Cela dit, ce n’est pas la croissance à tout prix que vise la femme d’affaires. De ses propres mots, elle préfère avoir moins de clients, mais mieux les servir. Ce qui l’anime, c’est d’aider ses clients à combler leurs besoins de main-d’œuvre, de recruter de nouveaux talents et surtout, de les garder. «Et de faire du Québec un meilleur endroit où travailler.»

Pour y arriver, son coffre à outils est bien garni. Il était question plus tôt d’un mur interactif, mais Kolegz produit aussi, entre autres, des guides virtuels pour gestionnaires sur les bonnes pratiques de gestion, ainsi que des parcours de formation, encore là, virtuels et interactifs. 

«La technologie est vraiment au cœur de nos pratiques», dit simplement Marianne Lemay. «Parfois, des entreprises pensent avoir des défis de pénurie de main-d’œuvre, mais avec des actions toutes simples, elles n’en auront plus. Et c’est ce que nous faisons», poursuit-elle. 

«Il faut se décoller le nez et se dire que nous ne sommes pas la personne que nous recrutons, analyse-t-elle. Souvent on essaie d’attirer les gens avec les choses qui nous attirent. Alors que ce n’est pas ça que les candidats recherchent. Il faut leur demander ce qu’ils veulent.»

 

Montrer l’exemple

D’ailleurs, une des choses qui l’a convaincu de se lancer en affaires est justement de moderniser les pratiques en ressources humaines, qui, dit-elle, sont encore parfois désuètes. Et elle trouvait aussi qu’il y avait encore beaucoup d’entreprises qui ne prenaient pas soin de leurs employés. Elles éprouvaient ainsi des problèmes de pénuries de main-d’œuvre. «Dans le fond, elles ont des moyens pour agir, mais elles ne les connaissent pas.»

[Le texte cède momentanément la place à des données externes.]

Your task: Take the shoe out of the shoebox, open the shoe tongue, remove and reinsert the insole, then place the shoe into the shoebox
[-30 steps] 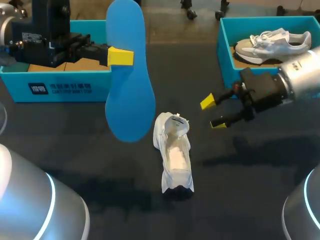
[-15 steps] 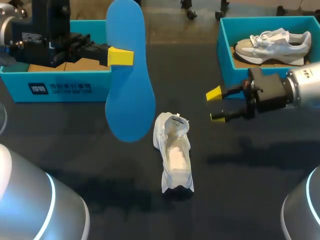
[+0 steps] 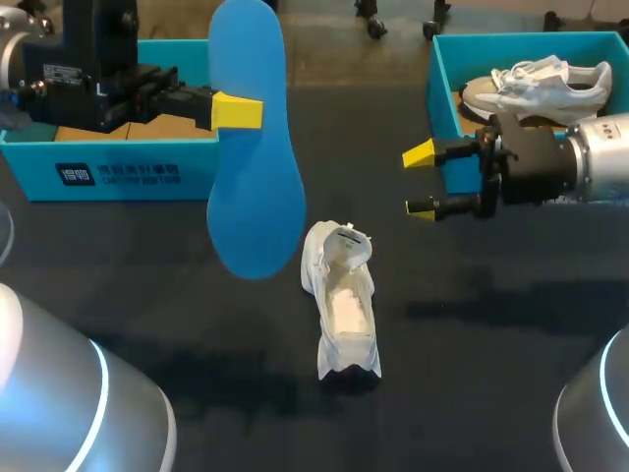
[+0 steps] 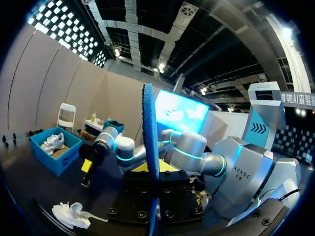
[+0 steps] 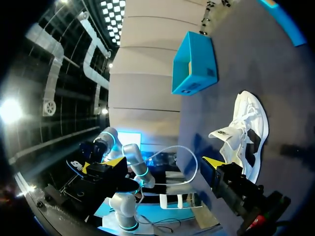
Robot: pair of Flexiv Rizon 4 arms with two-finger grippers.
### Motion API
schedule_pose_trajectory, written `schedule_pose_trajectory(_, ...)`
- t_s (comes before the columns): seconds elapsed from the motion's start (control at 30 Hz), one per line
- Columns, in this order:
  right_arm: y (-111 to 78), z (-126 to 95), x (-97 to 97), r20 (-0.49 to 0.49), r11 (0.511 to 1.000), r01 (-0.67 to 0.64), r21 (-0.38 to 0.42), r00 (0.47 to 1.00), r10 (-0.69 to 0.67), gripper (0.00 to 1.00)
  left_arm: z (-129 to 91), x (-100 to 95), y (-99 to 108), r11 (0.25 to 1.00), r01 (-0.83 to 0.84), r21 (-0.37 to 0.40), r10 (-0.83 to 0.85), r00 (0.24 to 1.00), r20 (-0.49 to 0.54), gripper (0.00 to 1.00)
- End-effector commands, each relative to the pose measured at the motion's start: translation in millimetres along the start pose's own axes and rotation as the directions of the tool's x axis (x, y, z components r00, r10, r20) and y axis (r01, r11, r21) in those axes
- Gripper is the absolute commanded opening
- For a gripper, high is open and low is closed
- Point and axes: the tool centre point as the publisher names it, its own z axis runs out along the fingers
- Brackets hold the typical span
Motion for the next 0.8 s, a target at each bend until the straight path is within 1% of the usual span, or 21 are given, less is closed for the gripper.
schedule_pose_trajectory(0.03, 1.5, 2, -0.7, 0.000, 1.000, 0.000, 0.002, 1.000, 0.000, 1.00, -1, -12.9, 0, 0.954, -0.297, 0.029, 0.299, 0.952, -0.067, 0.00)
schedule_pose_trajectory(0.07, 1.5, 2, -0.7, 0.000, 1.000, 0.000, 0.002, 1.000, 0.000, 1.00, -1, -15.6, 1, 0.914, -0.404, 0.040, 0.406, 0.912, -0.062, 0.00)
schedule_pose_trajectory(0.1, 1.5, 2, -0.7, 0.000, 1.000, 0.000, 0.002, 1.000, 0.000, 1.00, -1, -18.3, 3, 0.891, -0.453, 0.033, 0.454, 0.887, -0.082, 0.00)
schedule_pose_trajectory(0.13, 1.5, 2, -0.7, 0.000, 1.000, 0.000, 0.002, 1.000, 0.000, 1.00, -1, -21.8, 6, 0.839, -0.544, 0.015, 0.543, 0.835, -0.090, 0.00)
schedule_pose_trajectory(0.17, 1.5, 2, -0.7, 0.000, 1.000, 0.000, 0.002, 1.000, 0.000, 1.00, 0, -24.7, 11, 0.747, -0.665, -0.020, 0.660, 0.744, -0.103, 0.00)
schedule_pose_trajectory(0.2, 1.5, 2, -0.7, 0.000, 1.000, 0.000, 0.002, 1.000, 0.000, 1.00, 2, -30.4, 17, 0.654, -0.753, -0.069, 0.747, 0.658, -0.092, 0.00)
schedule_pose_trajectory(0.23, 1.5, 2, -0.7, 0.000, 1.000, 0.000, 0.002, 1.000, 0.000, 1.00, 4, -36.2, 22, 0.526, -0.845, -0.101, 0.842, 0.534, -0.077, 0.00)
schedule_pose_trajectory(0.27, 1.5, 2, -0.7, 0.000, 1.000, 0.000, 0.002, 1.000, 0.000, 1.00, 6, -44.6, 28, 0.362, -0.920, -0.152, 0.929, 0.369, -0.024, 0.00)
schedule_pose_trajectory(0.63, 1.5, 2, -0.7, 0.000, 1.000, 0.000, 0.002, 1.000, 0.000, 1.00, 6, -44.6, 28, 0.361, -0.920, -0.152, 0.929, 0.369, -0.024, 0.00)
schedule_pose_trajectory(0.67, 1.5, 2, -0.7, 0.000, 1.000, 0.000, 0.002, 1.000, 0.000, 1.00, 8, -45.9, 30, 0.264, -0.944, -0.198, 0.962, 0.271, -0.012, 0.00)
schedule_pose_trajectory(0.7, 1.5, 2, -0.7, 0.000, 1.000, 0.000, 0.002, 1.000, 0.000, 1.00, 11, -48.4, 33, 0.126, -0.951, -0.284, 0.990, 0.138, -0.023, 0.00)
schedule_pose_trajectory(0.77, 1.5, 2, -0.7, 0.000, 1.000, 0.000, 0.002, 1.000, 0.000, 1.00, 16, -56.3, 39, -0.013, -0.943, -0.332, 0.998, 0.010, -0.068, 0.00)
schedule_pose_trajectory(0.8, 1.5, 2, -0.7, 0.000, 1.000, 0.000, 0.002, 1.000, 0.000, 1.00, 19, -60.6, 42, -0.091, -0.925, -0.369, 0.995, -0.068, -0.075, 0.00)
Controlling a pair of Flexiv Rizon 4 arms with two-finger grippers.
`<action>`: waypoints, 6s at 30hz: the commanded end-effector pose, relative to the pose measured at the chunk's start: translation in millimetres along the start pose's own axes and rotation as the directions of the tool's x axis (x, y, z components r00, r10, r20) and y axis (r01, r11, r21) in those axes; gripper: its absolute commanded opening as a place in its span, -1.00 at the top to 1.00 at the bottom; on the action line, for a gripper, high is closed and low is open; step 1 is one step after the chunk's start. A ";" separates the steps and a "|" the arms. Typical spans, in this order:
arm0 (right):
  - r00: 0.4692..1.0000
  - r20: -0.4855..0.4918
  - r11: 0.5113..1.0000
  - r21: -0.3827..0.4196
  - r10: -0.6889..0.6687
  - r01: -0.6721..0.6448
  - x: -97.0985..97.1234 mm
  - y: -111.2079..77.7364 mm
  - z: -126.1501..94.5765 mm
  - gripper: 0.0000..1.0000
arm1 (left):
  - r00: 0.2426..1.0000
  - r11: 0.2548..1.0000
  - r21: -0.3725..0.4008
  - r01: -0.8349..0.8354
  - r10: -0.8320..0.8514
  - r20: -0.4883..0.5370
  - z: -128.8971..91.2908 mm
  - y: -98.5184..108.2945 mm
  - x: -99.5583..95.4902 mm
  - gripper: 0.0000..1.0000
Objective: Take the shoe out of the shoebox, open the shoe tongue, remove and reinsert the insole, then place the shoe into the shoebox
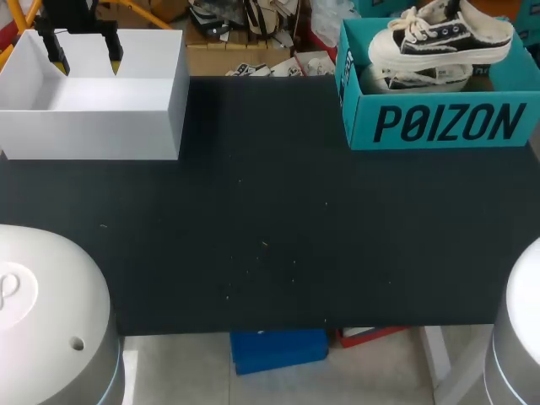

Et pour Marianne Lemay, ça commence par monter l’exemple. C’est pourquoi elle a choisi d’offrir sept semaines de vacances par année à ses employés. 

«J’ai fait ce choix, car justement, avec la maladie, ça m’a appris que le temps est important, et qu’on a juste une vie. Et qu’il faut prendre le temps de se reposer pour arriver frais et dispo au travail.»

«Je veux qu’elles [les employées] aient un équilibre de vie. C’est ce que nous vendons à nos clients, et c’est ce que nous vivons à l’intérieur de l’entreprise. Il faut être cohérent. C’est important pour moi. J’ai fait le choix qu’on prenne le temps de vivre. Ça donne le ton pour l’équipe.»